Makanya Junot sangat takut tiap kali Bjorka bermain di luar terlalu lama. Ia takut Bjorka akan jadi hitam, dan semakin mirip dengan Jodi.
***
Tiga bersaudara itu masih tertawa terpingkal-pingkal. Theo malah sampai memukul-mukul meja. Mereka benar-benar tidak menyangka, Oom Junot dan Tante Keke punya masa lalu sekelam itu.
"Pantesan Oom Junot sama Tante Keke jadi aneh semenjak Oom Jodi dateng, jadi begitu toh ceritanya!" Elang melanjutkan tertawanya.
"Gue harusnya bolos aja tadi, biar lihat secara langsung pas Oom Junot sama Oom Jodi mau adu jotos!" Theo menambahi.
"Mas, tuh, kasihan sama Bjorka, dia nggak tahu apa-apa, cuman bisa bengong di belakang Mommy-nya!" Bukannya mensihati adik-adiknya, Yas malah ikut-ikutan.
"Yas, udah mau jam tujuh, tuh! Lo nggak ke pabrik?" tanya Theo masih sambil memukul-mukul meja.
"Ke pabrik, lah! Aduh, Mas sampek kebelet pipis!"
"Gue yakin lo bakal ngakak lagi pas ketemu Oom Junot di pabrik nanti!" Elang ikut-ikutan memukul-mukul meja.
Ya, biarkan mereka tertawa sepuasnya, selagi tertawa masih gratis.
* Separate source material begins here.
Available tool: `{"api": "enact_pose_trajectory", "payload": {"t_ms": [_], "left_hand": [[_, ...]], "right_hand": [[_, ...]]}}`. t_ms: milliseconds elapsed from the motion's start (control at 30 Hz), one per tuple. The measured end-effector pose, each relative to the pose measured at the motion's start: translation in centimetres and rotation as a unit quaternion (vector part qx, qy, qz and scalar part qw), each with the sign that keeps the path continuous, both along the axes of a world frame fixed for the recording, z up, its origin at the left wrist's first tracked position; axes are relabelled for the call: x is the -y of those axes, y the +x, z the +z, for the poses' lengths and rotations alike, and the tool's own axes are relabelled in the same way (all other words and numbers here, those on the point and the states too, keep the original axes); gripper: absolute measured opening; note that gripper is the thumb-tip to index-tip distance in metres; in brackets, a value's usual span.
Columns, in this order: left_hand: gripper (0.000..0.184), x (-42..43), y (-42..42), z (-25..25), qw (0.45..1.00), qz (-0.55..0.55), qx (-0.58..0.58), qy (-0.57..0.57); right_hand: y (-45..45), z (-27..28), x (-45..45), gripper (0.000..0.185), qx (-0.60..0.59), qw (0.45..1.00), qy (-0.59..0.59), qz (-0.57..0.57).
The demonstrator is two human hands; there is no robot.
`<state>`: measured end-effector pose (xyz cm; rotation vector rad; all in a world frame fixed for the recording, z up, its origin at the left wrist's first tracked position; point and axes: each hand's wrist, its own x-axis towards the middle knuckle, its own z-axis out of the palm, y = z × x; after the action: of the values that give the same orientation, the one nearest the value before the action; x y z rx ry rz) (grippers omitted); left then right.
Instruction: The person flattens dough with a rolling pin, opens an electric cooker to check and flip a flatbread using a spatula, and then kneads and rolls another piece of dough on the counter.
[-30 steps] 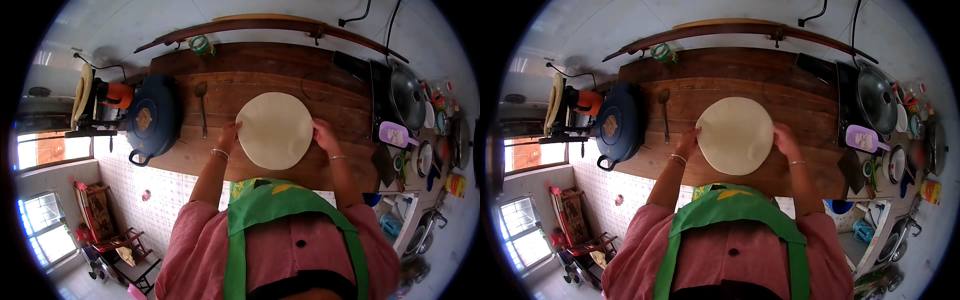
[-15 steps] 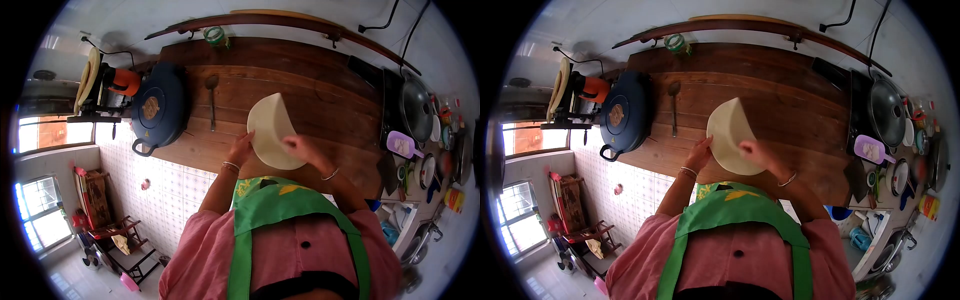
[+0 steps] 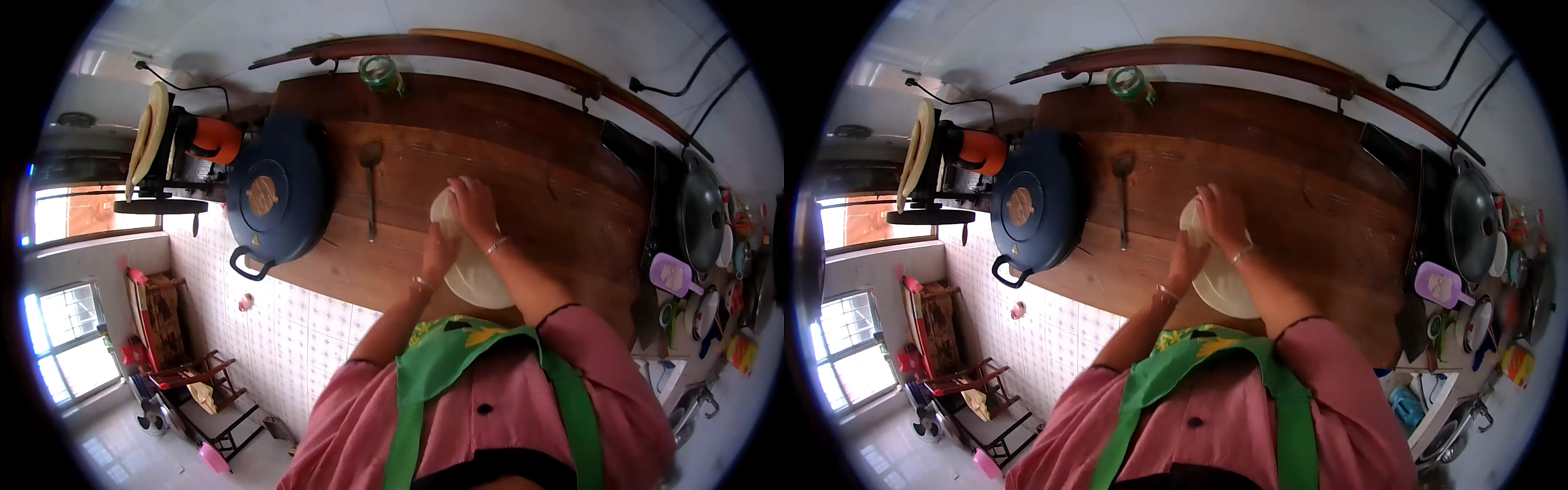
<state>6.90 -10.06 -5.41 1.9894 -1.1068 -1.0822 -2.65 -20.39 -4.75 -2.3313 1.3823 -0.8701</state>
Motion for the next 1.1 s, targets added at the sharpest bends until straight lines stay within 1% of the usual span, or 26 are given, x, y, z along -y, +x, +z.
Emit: {"api": "enact_pose_trajectory", "payload": {"t_ms": [133,167,200,233,267,300,333,367,400,433,467,500,533,567,633,667,733,767,833,900,933,967,1000,1033,1067,1100], "left_hand": [[0.039,4.1,0.8,1.5,0.997,-0.049,0.042,-0.037],[0.038,5.0,1.0,1.9,0.991,-0.079,0.050,-0.090],[0.038,5.0,1.0,2.6,0.982,-0.111,0.055,-0.140],[0.038,4.4,1.0,4.2,0.983,-0.116,0.052,-0.133],[0.040,4.1,0.9,6.5,0.983,-0.120,-0.118,-0.079],[0.042,3.8,0.7,7.5,0.951,-0.118,-0.285,-0.023],[0.042,2.5,0.3,5.7,0.950,-0.117,-0.290,-0.021],[0.046,0.5,0.0,2.7,0.965,-0.130,-0.193,-0.121],[0.051,-1.3,-0.2,1.0,0.962,-0.141,-0.089,-0.218],[0.051,-3.1,-0.8,1.1,0.962,-0.141,-0.088,-0.216],[0.056,-4.6,-1.6,1.4,0.950,-0.184,0.122,-0.219],[0.060,-4.6,-2.0,1.6,0.894,-0.219,0.327,-0.214],[0.060,-3.1,-1.9,1.3,0.893,-0.218,0.331,-0.214],[0.063,-1.4,-1.7,0.9,0.912,-0.203,0.294,-0.200],[0.068,1.5,-1.3,1.3,0.948,-0.167,0.221,-0.154],[0.068,3.7,-0.8,0.6,0.947,-0.167,0.222,-0.160],[0.053,7.7,0.6,-0.9,0.952,-0.184,0.159,-0.187],[0.053,10.0,1.2,-0.6,0.950,-0.185,0.163,-0.190],[0.041,13.0,1.9,0.7,0.958,-0.242,0.089,-0.122],[0.039,12.9,0.6,6.6,0.956,-0.251,0.083,-0.126],[0.036,12.9,0.0,8.5,0.955,-0.257,0.072,-0.128],[0.040,11.5,0.0,6.7,0.928,-0.269,0.081,-0.247],[0.040,9.9,-0.5,7.2,0.928,-0.271,0.078,-0.241],[0.044,8.2,-1.1,8.4,0.913,-0.302,0.036,-0.273],[0.049,6.7,-1.5,9.1,0.893,-0.330,-0.007,-0.306],[0.049,5.0,-1.8,8.3,0.892,-0.331,-0.009,-0.307]], "right_hand": [[-0.8,-1.7,3.4,0.024,0.003,0.999,0.035,0.016],[-1.7,-1.2,4.6,0.025,0.186,0.967,0.173,0.012],[-2.8,-0.4,4.8,0.029,0.359,0.883,0.303,0.005],[-4.4,2.2,4.0,0.029,0.359,0.881,0.308,-0.002],[-6.3,5.9,3.1,0.034,0.298,0.884,0.361,-0.004],[-7.6,7.9,1.7,0.039,0.234,0.881,0.412,-0.004],[-8.1,7.8,-0.7,0.039,0.227,0.890,0.396,0.009],[-8.4,7.3,-3.2,0.038,0.222,0.898,0.378,0.023],[-8.4,5.7,-5.3,0.034,0.150,0.923,0.353,0.035],[-7.9,3.6,-7.2,0.028,0.104,0.931,0.347,0.038],[-7.4,3.2,-8.3,0.028,0.106,0.931,0.348,0.040],[-6.6,2.8,-8.7,0.027,0.051,0.975,0.212,0.039],[-5.9,2.2,-8.3,0.026,-0.004,0.997,0.070,0.037],[-5.6,1.0,-7.1,0.023,0.016,0.999,0.030,0.040],[-4.8,0.4,-4.9,0.021,0.011,0.999,0.028,0.027],[-4.5,0.4,-3.1,0.019,0.003,1.000,0.014,0.018],[-3.5,-0.2,-0.6,0.017,0.026,0.999,-0.037,-0.013],[-2.9,0.0,0.6,0.017,0.048,0.997,-0.046,-0.045],[-2.6,0.5,2.8,0.019,0.073,0.993,-0.054,-0.081],[-3.2,1.0,4.9,0.022,0.168,0.962,-0.192,-0.098],[-3.7,2.9,4.6,0.022,0.168,0.962,-0.192,-0.099],[-4.5,6.2,3.8,0.023,0.329,0.936,0.016,-0.124],[-5.1,7.9,2.8,0.025,0.467,0.843,0.225,-0.144],[-6.2,6.3,2.0,0.023,0.400,0.872,0.275,-0.058],[-7.2,5.7,1.0,0.021,0.310,0.920,0.239,0.003],[-7.9,5.3,0.1,0.020,0.213,0.954,0.198,0.067]]}}
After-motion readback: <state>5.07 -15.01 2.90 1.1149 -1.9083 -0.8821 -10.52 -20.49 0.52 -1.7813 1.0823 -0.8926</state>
Kalau kata WARKOP DKI, sebelum tertawa dilarang.
***
Zidan bersiul-siul sembari menyaksikan acara berita di smart-teve LED 43 inch di depan sana. Kurang dua jam lagi sebelum waktunya pulang ke rumah. Saat ini ia sedang menunggu kedua anak buah yang dikirimnya untuk mengawasi mereka.
Dua orang berseragam serba hitam tiba, mereka segera menghadap pada tuannya. Zidan tak mengalihkan padangannya dari televisi.
"Kapan sidangnya?"
"Minggu depan, Tuan. Untuk waktu pastinya akan dikabari lebih lanjut."
Zidan menyeringai. "Mari bermain, anak-anak!"